Jeramey Jannene
Eyes on Milwaukee

Alderman Wants Debate On Proposed Third Ward Theater

But has Ald. Robert Bauman already lost the chance to create such a forum?

By - Dec 20th, 2021 04:18 pm
FPC Live Third Ward venue. Rendering by Eppstein Uhen Architects.

FPC Live Third Ward venue. Rendering by Eppstein Uhen Architects.

A proposal to build a new two-venue theater complex in the Historic Third Ward might get a public hearing after all. A rezoning request is pending before the Common Council. Without such a change, the project can be built without a formal public hearing.

“This is a humble attempt at getting a little more public input on a significant project,” said Alderman Robert Bauman, who has proposed the zoning change, in an interview. He represents the area where the complex would be built.

But Bauman’s proposed zoning choice, the city’s C9 designation used for many downtown properties, would still allow a theater as a permitted (“by right”) use. No public meetings are required for by-right proposals. The alderman said he was intending to also revise the broader code to make theaters above a certain size a limited use. A limited use means applicable proposals would need special approval from the Board of Zoning Approvals. The Third Ward proposal from FPC Live, targeted at touring live music acts, includes theaters with 800 and 4,000 guest capacities.

The exterior design aspects of the proposal were first reviewed by the Historic Third Ward Architectural Review Board, which Bauman chairs, last Wednesday. Attendees included individuals affiliated with competing venues The Rave and the Pabst Theater Group, but none spoke. Nor did the board take a formal vote. At the meeting, Bauman said a zoning change appeared to be the only way to ensure a truly public review. With no formal application submitted, Bauman said it appeared to be a race to see who could apply first.

On Monday he admitted he might have already lost.

“I think it might be late,” said Bauman of his request. Property owners can rely on the “vested right” legal concept, which establishes a point at which they cannot be subject to retroactive changes to the existing zoning or restrictions on their property. The 1.25-acre property is owned by Summerfest-host Milwaukee World Festival, Inc. and would be leased to an FPC Live affiliate. The Department of City Development is reportedly seeking a legal opinion from the City Attorney’s Office.

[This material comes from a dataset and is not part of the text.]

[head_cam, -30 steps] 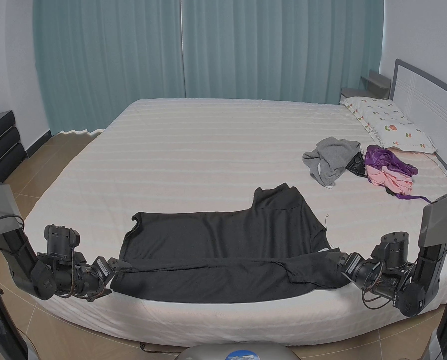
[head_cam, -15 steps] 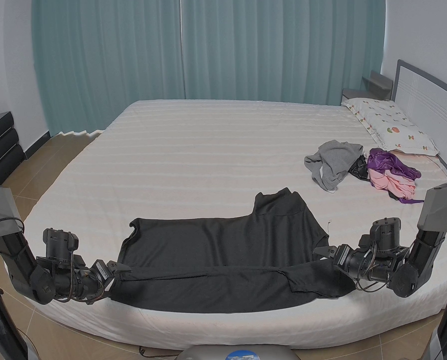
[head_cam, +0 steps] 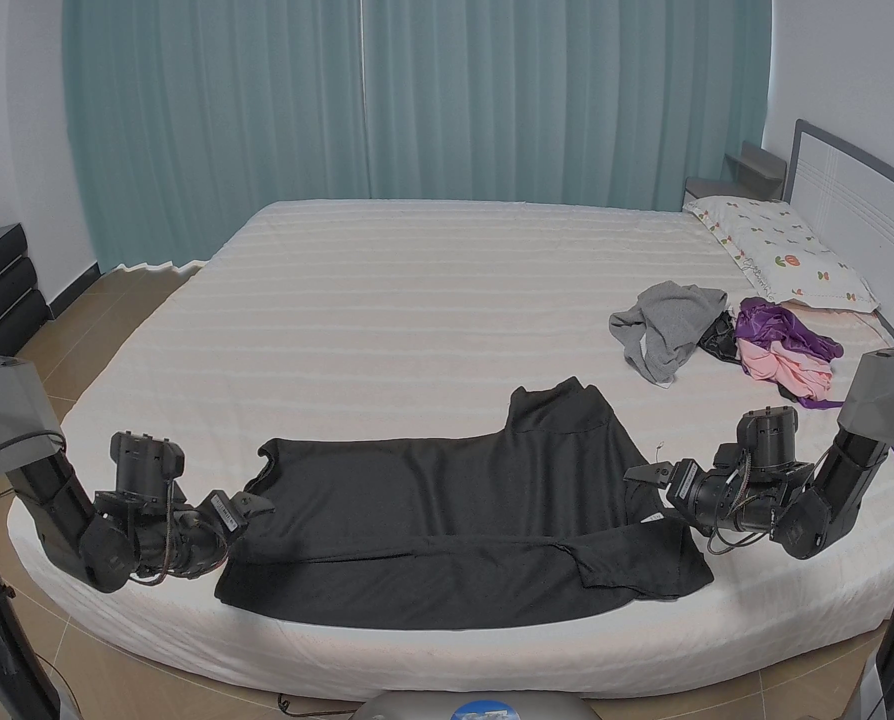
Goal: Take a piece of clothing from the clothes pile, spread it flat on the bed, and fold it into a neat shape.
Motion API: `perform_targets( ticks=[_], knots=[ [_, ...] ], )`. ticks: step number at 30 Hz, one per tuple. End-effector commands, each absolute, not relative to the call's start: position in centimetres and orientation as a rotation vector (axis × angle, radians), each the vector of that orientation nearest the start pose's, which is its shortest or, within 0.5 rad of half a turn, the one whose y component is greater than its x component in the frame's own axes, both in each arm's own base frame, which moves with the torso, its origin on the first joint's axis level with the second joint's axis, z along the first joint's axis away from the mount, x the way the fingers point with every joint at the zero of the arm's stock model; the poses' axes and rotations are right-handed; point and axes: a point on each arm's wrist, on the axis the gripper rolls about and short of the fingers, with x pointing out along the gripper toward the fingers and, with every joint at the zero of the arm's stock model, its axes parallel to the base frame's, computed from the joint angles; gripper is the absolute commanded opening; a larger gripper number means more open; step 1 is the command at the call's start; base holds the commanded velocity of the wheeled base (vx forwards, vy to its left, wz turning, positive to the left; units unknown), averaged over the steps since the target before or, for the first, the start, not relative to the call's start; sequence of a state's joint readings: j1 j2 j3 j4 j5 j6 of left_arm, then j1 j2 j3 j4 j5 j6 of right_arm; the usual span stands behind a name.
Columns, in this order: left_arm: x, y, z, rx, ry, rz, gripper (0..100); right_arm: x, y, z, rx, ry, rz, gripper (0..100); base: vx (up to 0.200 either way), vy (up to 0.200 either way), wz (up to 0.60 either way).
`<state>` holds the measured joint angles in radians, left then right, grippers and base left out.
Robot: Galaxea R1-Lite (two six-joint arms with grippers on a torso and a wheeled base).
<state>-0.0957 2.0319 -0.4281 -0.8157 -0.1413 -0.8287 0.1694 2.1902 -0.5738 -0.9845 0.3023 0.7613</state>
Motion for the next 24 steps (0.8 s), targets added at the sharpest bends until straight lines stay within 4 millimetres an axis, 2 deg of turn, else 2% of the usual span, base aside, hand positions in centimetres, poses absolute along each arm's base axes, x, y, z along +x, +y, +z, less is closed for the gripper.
perform_targets(
  ticks=[1, 4, 8, 11, 16, 24],
  knots=[
    [29.5, -4.9, 3.0, -0.791, 0.795, 0.069, 100, 31.7, 5.8, 0.7, 0.792, 0.783, 0.186, 100, 0.000, 0.000, 0.00],
    [30.3, -5.1, 3.4, -0.832, 0.780, 0.062, 100, 31.4, 5.9, 0.7, 0.788, 0.789, 0.185, 100, 0.133, 0.000, 0.00],
    [29.7, -6.1, 2.7, -0.853, 0.830, 0.065, 100, 30.9, 6.1, 0.4, 0.780, 0.796, 0.184, 100, 0.200, 0.000, 0.00],
    [28.8, -6.4, 1.1, -0.825, 0.898, 0.084, 100, 30.6, 6.0, 0.4, 0.777, 0.794, 0.181, 100, 0.000, 0.000, 0.00],
    [28.6, -6.9, -0.7, -0.773, 0.968, 0.117, 100, 30.2, 6.1, 0.1, 0.775, 0.801, 0.181, 100, 0.000, 0.000, 0.00],
    [27.2, -7.9, -0.5, -0.706, 1.039, 0.130, 100, 30.0, 6.1, -0.1, 0.773, 0.811, 0.178, 100, 0.000, 0.000, 0.00]
  ],
)
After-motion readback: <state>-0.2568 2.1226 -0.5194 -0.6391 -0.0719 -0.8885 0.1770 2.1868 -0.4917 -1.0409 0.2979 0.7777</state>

But Bauman would still like to see the area’s zoning change, even if the development is allowed to move forward as is. The site, which long held a factory, is currently zoned “Industrial – Mixed.” The flexible definition is often used for areas that are deindustrializing, but the Third Ward is now past that point.

Bauman still intends to pursue a change to the C9 zoning designation and the default permission of theaters. He noted the difference in scales between smaller venues commonly used by nonprofits and large concert venues. “The impacts can vary dramatically,” said Bauman. “There may be more of this stuff coming down the line.”

There are two anticipated venues for public comment on the proposal, but neither take the form of a formal hearing. They also have limited scopes. The architectural review board must still approve the final design. The City of Milwaukee’s Harbor Commission also must grant an easement.

As currently configured, the proposal requires an easement as it would not face a publically-platted street. While what appears to be a city street runs north-south just to the east of the site, it’s technically a private road on the festival grounds that MWF leases from the City of Milwaukee’s Harbor Commission.

The recorded easement would in part legally ensure police, fire and other emergency services can get to the landlocked parcel. But it would also serve to define what is the legal front of the parcel and building, which would govern its zoning compliance for things like glazing and egress. Port director Adam Tindall-Schlicht, at a port meeting Wednesday morning, said he didn’t expect the board to consider such a request until April.